Goscinny is de auteur waaraan in de loop der jaren de meeste boeklogjes werden gewijd — en ook als het om de Asterix-albums gaat waaraan hij niet meewerkte, klaag ik nog dat deze zijn genialiteit ontberen. Toch kreeg ik hem in al die boeken nooit puur en onverdund. Er stonden altijd tekeningen van anderen bij zijn woorden; als die tekeningen al niet belangrijker waren.

Dit portret van hem blijft helaas ook een verhaal over de man. Zonder dat hij daarin ooit een levend mens werd.

Pascal Ory’s biografie leerde me wel wat fait divers over de boeken waar ik Goscinny om bewonder.

De avonturen van Le petit Nicolas zijn bijvoorbeeld veel meer gebaseerd op de schooltijd van Jean-Jacques Sempé dan op die van René Goscinny, ook al omdat de laatste in Argentinië opgroeide. Zou de vader van de kleine jongen alleen weer veel hebben van Goscinny’s oude heer.

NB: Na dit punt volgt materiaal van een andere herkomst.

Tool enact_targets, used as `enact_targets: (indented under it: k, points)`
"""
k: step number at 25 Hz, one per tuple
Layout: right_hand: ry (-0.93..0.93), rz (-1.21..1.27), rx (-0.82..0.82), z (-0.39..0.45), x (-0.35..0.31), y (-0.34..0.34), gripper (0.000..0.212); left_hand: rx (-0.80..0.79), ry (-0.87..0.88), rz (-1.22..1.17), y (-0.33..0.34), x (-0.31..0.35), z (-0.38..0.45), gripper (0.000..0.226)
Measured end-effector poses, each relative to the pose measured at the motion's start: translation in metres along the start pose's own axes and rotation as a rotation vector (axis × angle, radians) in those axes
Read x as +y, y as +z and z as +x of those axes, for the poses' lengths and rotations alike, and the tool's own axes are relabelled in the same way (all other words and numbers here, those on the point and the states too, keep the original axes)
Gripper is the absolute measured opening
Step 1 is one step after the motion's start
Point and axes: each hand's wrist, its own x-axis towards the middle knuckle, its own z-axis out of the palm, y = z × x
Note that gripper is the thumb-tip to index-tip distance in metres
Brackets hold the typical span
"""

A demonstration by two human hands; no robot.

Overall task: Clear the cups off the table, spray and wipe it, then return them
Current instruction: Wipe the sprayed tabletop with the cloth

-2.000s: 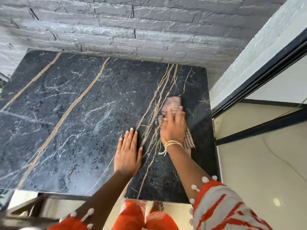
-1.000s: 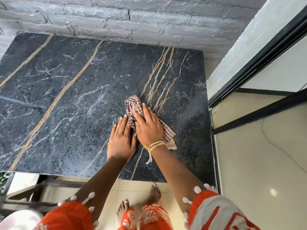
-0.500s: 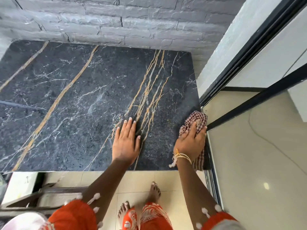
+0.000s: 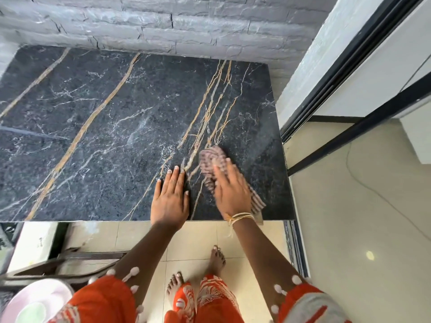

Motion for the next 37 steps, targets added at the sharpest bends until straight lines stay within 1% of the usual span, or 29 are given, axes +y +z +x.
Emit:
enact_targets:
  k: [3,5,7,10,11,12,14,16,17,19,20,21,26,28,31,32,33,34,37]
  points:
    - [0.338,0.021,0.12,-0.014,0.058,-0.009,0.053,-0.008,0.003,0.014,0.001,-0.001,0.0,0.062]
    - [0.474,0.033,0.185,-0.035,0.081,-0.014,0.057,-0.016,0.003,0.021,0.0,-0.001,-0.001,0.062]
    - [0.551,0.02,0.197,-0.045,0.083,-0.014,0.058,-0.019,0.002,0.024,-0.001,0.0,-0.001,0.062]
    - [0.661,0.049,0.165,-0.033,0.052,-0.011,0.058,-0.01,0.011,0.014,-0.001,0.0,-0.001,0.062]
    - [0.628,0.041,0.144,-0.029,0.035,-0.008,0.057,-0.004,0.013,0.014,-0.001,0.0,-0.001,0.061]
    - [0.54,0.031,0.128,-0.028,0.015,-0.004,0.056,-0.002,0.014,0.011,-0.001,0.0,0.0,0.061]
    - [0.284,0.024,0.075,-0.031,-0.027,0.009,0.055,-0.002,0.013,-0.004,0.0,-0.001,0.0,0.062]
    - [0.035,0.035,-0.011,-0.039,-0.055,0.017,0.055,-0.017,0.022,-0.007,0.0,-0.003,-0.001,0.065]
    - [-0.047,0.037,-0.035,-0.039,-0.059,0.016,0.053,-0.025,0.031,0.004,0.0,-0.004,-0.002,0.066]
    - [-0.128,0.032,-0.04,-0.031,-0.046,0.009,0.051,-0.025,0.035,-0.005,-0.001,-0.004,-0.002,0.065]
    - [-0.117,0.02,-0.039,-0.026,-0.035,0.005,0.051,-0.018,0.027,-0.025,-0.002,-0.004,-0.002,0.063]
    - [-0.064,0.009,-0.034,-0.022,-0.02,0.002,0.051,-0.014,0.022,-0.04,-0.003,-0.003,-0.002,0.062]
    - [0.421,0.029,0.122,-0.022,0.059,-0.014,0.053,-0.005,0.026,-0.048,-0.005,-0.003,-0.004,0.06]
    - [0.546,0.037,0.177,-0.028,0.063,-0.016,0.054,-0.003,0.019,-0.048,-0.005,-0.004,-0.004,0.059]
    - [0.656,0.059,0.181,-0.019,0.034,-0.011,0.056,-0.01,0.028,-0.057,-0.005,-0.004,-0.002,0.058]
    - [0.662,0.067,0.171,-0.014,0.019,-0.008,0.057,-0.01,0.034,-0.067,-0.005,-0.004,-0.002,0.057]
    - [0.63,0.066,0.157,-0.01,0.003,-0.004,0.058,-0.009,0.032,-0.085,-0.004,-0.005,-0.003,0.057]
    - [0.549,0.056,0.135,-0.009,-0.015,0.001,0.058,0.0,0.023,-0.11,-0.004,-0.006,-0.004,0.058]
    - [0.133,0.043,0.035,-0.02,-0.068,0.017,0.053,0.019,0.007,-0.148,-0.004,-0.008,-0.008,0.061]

Over de strip Asterix kwam er weinig nieuws. Of dat zou het gegeven moeten zijn dat dit de eerste strip was waarin Goscinny eindelijk de totale vrijheid had om te doen en laten wat hij wilde — zoals het maken van talloze woordspelingen, die meestal in vertaling doodslaan, of het uitleven van zijn liefde voor de parodie. In Asterix en de Belgen is bijvoorbeeld niet slechts een gedicht van Victor Hugo verwerkt waar de Franse schoolkinderen ooit mee dood werden geslagen. Dat album zou zelfs hele pagina’s Hugo bevatten.

Maar bij Goscinny’s medewerking aan de strip Lucky Luke speelde dan weer precies wat ik al vermoedde. Hij was nog in loondienst bij een ander, en daarmee niet vrij om voor een derde scenario’s te schrijven, en daarom waren die eerste bijdragen aan de strip van Morris nog anoniem. Op een verdwaald etiketje met RG erop hier en daar.

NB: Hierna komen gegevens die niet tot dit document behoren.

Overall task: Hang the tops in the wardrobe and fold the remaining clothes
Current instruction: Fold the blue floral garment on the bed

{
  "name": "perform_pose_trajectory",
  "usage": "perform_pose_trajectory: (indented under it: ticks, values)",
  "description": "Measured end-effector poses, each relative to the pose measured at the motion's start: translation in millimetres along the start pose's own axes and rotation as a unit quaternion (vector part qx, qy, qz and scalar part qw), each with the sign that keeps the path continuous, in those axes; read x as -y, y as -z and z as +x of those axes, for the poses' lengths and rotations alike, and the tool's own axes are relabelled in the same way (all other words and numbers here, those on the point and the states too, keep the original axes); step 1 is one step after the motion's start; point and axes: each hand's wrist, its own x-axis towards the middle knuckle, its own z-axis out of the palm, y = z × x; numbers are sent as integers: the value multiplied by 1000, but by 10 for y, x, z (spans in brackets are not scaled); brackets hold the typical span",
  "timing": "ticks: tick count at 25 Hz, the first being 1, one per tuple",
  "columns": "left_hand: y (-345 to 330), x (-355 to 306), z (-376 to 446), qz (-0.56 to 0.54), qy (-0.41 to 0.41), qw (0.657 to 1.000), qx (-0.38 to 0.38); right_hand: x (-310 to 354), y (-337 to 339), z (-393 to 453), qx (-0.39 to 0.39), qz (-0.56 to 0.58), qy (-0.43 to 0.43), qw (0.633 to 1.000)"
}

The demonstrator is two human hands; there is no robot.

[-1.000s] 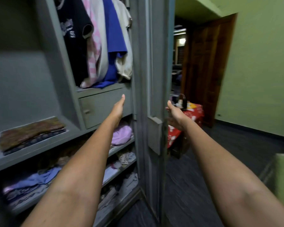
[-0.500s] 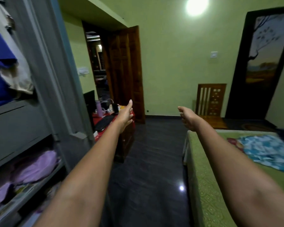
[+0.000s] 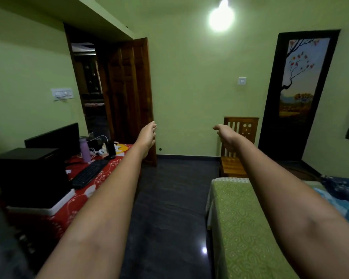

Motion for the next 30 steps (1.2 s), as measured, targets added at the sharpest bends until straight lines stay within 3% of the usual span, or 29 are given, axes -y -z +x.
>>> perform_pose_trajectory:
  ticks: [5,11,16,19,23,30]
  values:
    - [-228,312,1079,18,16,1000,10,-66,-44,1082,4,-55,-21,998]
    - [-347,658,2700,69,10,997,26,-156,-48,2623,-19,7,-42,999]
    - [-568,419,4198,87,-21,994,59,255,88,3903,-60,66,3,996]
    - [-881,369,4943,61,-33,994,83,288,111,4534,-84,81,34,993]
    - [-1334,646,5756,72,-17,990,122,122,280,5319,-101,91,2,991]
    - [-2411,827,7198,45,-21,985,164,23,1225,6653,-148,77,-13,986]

Wat Ory wel redelijk lukte in dit boek was om het grotere verhaal te geven van de strip. Van hoe dit medium zich na de Tweede Wereldoorlog ontwikkelde van primitief beeldverhaal voor de jeugd tot uiteindelijk Bande Dessinée; ook wel de negende kunst. Voor de Fransen.

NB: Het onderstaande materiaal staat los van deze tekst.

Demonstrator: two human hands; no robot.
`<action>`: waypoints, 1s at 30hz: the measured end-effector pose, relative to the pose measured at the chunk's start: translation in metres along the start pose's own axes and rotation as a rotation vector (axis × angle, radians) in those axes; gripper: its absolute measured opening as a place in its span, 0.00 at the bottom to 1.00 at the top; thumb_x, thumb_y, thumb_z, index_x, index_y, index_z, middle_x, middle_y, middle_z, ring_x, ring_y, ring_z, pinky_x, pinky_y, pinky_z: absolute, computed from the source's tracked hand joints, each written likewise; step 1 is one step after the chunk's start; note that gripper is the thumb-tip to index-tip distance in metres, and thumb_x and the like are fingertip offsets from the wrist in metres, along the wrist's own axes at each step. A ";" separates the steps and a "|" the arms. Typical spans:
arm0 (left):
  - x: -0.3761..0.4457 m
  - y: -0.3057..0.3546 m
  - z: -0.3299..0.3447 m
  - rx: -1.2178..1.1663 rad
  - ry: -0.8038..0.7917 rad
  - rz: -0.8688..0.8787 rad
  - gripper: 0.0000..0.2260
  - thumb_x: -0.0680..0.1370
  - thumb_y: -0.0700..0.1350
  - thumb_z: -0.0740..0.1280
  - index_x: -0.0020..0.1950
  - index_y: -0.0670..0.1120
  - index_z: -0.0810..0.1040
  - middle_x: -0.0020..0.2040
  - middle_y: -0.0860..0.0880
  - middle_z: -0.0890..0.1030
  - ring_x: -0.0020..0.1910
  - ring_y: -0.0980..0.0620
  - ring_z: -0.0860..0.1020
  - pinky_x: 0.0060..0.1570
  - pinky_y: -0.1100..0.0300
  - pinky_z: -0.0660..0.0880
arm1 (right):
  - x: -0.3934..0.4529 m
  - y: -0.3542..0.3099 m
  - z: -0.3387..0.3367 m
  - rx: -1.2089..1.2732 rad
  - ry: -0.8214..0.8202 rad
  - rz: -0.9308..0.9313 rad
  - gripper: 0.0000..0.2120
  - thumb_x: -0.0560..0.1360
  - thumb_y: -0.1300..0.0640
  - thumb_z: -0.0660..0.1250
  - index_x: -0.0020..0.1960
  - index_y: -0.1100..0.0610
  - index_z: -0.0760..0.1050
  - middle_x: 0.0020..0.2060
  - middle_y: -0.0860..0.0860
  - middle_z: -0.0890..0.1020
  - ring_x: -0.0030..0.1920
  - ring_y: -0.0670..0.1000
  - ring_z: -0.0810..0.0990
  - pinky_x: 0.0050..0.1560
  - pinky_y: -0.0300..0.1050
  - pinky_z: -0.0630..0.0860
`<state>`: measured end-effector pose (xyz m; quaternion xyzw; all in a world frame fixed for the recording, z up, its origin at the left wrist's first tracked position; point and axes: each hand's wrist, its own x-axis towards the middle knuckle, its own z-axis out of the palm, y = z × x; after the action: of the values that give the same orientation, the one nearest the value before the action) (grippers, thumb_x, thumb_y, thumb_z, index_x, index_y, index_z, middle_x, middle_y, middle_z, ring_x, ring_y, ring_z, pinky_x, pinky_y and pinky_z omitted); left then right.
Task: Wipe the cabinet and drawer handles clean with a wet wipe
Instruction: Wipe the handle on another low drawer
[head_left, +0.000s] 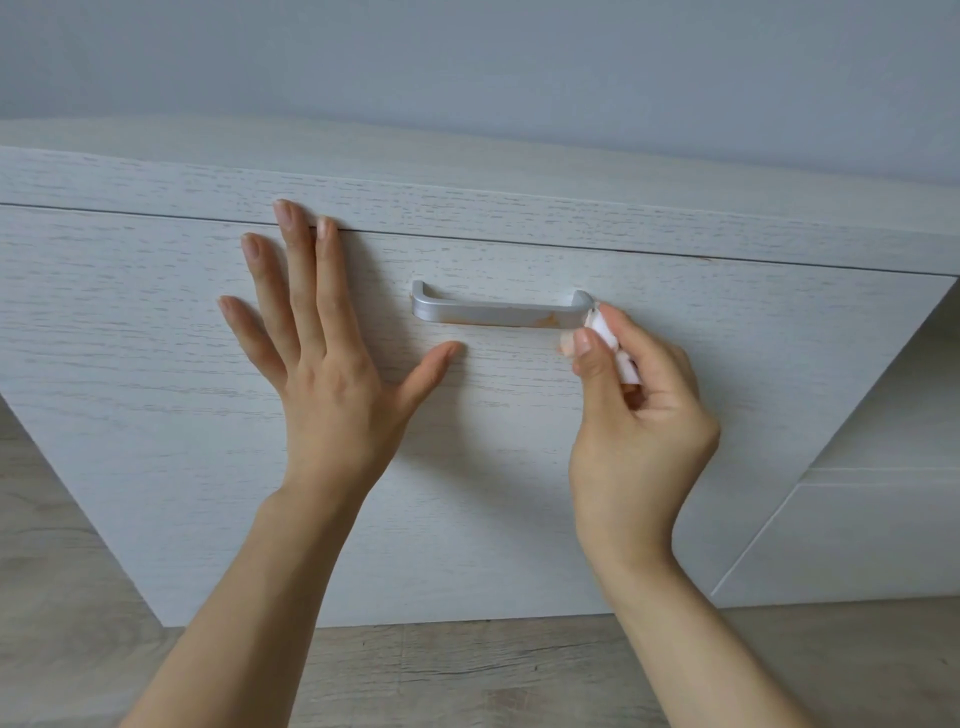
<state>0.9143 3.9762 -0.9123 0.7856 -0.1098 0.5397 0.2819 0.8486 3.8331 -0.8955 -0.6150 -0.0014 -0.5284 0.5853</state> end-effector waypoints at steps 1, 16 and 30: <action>0.000 0.000 0.000 -0.003 0.000 0.000 0.45 0.73 0.64 0.67 0.77 0.39 0.49 0.76 0.35 0.52 0.74 0.36 0.45 0.69 0.37 0.40 | 0.002 0.000 0.000 0.024 0.010 0.025 0.11 0.74 0.67 0.68 0.52 0.53 0.79 0.43 0.54 0.82 0.41 0.40 0.82 0.46 0.33 0.75; 0.000 -0.001 0.001 -0.004 0.003 0.007 0.45 0.74 0.64 0.67 0.77 0.39 0.50 0.76 0.34 0.53 0.74 0.36 0.46 0.68 0.34 0.41 | 0.003 -0.004 0.003 -0.059 -0.014 -0.226 0.10 0.74 0.64 0.69 0.54 0.56 0.79 0.45 0.48 0.78 0.44 0.49 0.82 0.49 0.43 0.77; 0.000 0.001 0.000 -0.003 0.002 0.002 0.45 0.73 0.64 0.67 0.77 0.38 0.51 0.76 0.35 0.54 0.74 0.36 0.47 0.69 0.36 0.42 | 0.015 -0.001 -0.012 -0.263 -0.011 -0.389 0.06 0.74 0.65 0.69 0.51 0.62 0.81 0.42 0.51 0.76 0.42 0.34 0.74 0.49 0.25 0.68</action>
<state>0.9134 3.9752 -0.9119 0.7846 -0.1108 0.5406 0.2825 0.8468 3.8153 -0.8883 -0.6770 -0.0545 -0.6236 0.3872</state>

Dat is dan ook een geschiedenis van hoe het uitgeven van strips professionaliseerde, en loskwam van al die bescheten Belgische uitgeverijtjes, die zich toen nog allereerst richten op het publiceren van Katholieke propaganda.

Scenaristen waren hierbij heel lang nobodies. Auteursrechten hadden ze niet. En vergoeding voor hun werk moesten ze vaak regelen via de tekenaar van de strip — als ze niet ergens een mager salarisje vingen, en verder helemaal nergens recht op hadden.

Verandering kwam langzaam, en René Goscinny was in al dat soms dat een nuttig schakeltje. Er was dat stripblad Pilote, waarvan Goscinny lang de leiding had, dat nogal wat nieuwe paden uitzette. En er was het ongeziene succes van Asterix, waarvan de nieuwe albums zeven jaar na de start van de strip al miljoenen verkochten. Bij Kuifje had het immers decennia gekost voor de boekverkoop ergens op begon te lijken.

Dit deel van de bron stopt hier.